Tuesday, 30 June 2026

And, in politics, when men become tired of talking they become dangerous.

Many years ago I observed that Joe Biden's policies, once elected, could be described as "Hyper-Trumpian" (or, perhaps, as "Hyper-Trumpism") —and we now see a similar pattern amongst the opponents of Donald Trump in Canada. Under several different headings, Canadians are implementing policies that are more Trumpian than Trump himself.

You may well say, "Canada has not yet had dead bodies in the street as a result of immigration raids, as the Americans had in Minneapolis." Indeed, not yet. The removal of "more than one million Indians" from a country the size of Canada could entail many brutal episodes of the Minneapolis sort. Or, instead, there may be no expulsions at all, entailing a different kind of scandal.

How we ended up with the headline number being one million rather than two million, I cannot say: "According to data from Immigration, Refugees and Citizenship Canada or IRCC approximately 1,053,000 work permits expired by the end of 2025 and another 927,000 will do so in 2026." [I am quoting Anirudh Bhattacharyya, as published in the Hindustan Times, Dec 31, 2025.] Perhaps the reasoning behind using one million as a round number is that roughly half of these two million immigrants are migrants from India, specifically?

The actual numbers of people being expelled are rather smaller: 1,712 Indian citizens were deported from Canada in the first three months of 2026, reportedly. This is in the context of an overall decline in the country's population of 55,000 during the same three months, reportedly attributable to both these declining numbers of immigrants and also the inclement contrast between the number of births and the number of deaths this year.

If we set aside the differences in rhetoric and rationalization, what is the difference between current Canadian and American policies on ecology and the environment? On the gas and oil industry? And, finally, on the topic of immigration?

What Canada is now doing under these (Trumpian) headings is made more significant because the results of the policies are immediately palpable: many, many other promises will remain as mere abstractions on a chalkboard for decades —perhaps forever.

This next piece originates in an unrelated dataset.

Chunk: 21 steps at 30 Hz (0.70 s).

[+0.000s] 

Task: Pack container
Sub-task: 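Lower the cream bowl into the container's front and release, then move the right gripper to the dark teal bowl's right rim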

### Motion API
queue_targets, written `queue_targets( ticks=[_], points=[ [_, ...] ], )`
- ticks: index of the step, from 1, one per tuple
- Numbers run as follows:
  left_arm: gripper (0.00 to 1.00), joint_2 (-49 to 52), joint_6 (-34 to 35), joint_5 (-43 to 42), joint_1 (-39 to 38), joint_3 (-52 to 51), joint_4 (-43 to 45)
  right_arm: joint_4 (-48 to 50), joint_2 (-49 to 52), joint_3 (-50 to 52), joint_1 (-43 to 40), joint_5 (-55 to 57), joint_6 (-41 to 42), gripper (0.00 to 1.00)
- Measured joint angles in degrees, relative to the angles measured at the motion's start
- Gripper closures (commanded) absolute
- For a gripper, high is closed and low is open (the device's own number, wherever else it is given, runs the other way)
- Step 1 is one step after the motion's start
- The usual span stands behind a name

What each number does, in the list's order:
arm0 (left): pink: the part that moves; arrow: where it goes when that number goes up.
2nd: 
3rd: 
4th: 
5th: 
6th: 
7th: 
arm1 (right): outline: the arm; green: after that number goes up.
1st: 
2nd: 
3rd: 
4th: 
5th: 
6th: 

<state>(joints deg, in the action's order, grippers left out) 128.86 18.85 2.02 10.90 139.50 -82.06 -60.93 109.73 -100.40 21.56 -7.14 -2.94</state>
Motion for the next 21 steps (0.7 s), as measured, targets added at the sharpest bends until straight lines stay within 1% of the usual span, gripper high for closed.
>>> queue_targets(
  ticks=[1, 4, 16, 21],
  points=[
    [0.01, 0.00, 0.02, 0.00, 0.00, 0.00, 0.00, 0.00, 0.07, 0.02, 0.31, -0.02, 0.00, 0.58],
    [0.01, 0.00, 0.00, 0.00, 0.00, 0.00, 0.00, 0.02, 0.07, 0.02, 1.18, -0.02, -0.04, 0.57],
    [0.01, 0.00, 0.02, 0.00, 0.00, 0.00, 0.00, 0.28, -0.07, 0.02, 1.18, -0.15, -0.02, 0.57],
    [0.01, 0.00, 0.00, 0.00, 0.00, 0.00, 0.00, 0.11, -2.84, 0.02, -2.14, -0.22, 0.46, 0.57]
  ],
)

Here is the National Post presenting you with a series of salient graphs and statistics: https://nationalpost.com/news/canada/canada-immigration-data

I am not the sort of imbecile to say, "This is the meaning of the word Liberal, therefore, if your party is called the Liberal Party, this is what your political promises and policies must be." I am a nihilist who sees in words something less than an imperfect tool made to imprecisely express culturally conditioned meanings —less, not more. And, unlike Plato, I cannot imagine anything profound in the gap between the imperfect use of words and our supposedly perfect intended meanings: I find nothing there to be believed in. However, the meaning of the word Liberal has now changed —suddenly— for reasons that nobody is willing to talk about. And, in politics, when men become tired of talking they become dangerous.

Monday, 29 June 2026

Is Bad Writing Better than No Writing at All?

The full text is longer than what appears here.